= Beginning of Section =
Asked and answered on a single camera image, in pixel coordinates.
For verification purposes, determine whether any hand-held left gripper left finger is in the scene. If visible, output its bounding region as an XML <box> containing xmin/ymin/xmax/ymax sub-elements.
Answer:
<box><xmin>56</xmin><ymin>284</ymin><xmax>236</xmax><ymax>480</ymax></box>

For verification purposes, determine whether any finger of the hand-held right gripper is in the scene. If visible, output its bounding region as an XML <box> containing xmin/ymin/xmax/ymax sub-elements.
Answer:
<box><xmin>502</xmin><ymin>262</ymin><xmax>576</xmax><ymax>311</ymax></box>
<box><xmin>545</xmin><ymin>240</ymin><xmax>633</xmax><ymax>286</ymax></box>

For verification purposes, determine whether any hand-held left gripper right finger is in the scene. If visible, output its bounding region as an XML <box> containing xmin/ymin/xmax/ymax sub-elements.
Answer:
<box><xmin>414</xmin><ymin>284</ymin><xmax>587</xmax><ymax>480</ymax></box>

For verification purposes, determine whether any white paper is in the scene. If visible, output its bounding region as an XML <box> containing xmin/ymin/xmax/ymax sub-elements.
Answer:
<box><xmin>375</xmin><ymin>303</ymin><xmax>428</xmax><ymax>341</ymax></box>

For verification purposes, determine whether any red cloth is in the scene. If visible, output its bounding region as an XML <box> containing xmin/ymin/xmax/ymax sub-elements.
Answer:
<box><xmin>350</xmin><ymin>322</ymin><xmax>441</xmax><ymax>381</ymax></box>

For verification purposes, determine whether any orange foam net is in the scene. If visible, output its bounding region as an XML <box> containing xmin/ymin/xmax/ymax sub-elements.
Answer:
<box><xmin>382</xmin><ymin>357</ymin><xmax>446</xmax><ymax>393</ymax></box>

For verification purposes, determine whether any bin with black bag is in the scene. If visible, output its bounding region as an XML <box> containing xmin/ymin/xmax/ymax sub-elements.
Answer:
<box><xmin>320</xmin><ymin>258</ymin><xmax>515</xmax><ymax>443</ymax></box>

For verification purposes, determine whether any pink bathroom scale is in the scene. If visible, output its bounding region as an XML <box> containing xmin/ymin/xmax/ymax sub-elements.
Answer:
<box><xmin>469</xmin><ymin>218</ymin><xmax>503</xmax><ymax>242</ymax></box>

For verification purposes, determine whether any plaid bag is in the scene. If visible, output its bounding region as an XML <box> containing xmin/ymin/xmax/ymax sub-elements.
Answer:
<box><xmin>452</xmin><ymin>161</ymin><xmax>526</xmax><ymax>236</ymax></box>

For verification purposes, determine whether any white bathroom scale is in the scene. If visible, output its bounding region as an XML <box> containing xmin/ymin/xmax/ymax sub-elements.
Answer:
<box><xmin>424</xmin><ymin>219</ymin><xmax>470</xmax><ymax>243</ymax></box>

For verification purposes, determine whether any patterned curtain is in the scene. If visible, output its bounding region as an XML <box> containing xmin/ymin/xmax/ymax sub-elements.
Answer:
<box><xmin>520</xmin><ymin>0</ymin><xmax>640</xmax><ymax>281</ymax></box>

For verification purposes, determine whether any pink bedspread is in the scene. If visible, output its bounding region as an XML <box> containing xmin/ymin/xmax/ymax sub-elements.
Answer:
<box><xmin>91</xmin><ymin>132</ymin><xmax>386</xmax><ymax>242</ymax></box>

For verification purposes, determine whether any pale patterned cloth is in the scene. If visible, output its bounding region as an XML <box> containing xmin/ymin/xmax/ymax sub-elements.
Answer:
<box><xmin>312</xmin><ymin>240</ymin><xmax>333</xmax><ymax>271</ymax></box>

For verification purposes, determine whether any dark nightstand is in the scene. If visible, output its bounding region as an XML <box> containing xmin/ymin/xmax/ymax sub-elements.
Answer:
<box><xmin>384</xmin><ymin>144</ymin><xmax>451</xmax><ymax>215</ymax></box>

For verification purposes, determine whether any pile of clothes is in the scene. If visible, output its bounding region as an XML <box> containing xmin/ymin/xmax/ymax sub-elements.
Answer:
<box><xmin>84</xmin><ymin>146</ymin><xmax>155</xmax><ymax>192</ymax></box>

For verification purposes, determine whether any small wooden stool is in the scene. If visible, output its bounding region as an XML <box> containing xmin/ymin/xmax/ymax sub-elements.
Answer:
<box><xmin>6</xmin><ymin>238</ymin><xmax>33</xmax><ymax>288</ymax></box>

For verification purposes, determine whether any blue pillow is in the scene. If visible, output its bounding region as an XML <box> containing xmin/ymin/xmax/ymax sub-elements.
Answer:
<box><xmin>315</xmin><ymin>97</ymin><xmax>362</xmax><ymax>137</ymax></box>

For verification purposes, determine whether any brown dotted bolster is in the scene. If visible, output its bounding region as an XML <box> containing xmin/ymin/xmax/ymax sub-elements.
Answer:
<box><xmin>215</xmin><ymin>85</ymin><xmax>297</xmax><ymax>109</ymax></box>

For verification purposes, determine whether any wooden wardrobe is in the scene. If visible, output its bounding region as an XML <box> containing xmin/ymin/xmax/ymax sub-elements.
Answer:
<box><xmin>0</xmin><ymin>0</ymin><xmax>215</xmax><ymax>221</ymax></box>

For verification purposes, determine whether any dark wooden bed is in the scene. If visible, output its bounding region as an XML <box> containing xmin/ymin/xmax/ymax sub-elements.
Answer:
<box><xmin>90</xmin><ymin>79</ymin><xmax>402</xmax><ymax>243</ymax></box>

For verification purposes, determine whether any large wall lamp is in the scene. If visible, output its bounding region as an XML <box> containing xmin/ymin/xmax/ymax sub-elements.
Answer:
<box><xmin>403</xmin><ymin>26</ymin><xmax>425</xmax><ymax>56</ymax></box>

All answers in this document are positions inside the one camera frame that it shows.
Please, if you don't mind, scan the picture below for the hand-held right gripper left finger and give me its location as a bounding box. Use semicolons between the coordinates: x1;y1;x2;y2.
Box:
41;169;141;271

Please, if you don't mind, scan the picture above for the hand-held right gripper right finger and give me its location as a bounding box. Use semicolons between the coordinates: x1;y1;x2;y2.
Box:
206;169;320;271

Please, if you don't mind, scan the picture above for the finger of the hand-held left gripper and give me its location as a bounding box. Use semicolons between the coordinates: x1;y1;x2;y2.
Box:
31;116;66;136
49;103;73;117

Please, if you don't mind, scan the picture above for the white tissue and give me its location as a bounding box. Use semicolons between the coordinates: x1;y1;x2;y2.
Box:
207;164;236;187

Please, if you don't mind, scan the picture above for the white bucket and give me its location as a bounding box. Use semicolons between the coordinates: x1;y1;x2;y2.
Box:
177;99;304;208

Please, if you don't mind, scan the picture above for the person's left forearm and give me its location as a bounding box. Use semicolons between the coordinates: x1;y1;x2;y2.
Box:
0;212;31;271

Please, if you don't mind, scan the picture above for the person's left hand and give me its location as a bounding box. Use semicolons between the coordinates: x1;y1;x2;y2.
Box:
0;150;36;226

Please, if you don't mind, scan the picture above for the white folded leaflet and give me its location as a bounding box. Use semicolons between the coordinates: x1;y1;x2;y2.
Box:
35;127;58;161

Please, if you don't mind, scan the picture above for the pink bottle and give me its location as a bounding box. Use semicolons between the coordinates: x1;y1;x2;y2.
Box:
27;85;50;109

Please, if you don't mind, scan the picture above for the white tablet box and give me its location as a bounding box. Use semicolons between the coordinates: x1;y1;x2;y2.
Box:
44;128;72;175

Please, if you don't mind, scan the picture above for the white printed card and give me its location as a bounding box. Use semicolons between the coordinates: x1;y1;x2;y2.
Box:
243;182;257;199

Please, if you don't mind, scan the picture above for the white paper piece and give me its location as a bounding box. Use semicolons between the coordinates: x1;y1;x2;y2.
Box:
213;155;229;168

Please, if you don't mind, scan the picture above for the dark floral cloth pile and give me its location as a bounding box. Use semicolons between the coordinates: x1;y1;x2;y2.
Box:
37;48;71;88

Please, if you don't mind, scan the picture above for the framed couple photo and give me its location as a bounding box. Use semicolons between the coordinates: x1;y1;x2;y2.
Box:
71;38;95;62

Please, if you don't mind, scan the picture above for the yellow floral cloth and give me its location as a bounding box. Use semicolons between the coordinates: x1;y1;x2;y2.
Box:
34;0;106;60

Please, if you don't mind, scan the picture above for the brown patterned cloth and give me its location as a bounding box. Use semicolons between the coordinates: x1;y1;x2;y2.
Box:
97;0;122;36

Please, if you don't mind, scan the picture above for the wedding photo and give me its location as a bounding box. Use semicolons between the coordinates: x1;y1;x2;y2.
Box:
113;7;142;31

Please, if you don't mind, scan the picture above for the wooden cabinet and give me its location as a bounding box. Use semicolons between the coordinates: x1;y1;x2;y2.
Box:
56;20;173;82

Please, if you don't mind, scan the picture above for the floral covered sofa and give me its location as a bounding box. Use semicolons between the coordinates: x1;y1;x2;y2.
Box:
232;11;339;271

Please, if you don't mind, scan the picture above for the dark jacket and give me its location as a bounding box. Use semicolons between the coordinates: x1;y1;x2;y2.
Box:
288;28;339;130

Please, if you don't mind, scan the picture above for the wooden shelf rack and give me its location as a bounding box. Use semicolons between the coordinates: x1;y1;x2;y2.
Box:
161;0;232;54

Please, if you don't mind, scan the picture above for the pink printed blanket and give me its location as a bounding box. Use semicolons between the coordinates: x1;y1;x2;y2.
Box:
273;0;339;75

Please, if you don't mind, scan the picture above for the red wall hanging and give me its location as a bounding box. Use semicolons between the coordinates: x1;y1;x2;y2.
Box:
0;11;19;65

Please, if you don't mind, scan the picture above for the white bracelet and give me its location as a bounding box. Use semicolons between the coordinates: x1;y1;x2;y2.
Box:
= End of Section =
== YOUR ASSIGNMENT ==
The line containing "the pink printed" opens the range, and the last line of the entries closes it; copy that range exactly.

== SOLUTION TO THE EXERCISE ==
Please, if you don't mind, scan the picture above for the pink printed blanket and give me its location as a bounding box. Use semicolons between the coordinates: x1;y1;x2;y2.
Box:
273;0;339;75

Please, if you don't mind, scan the picture above for the red wall hanging and give me its location as a bounding box. Use semicolons between the coordinates: x1;y1;x2;y2.
Box:
0;11;19;65

Please, if you don't mind, scan the picture above for the white bracelet and give me its location as a bounding box. Use semicolons between the coordinates: x1;y1;x2;y2.
Box:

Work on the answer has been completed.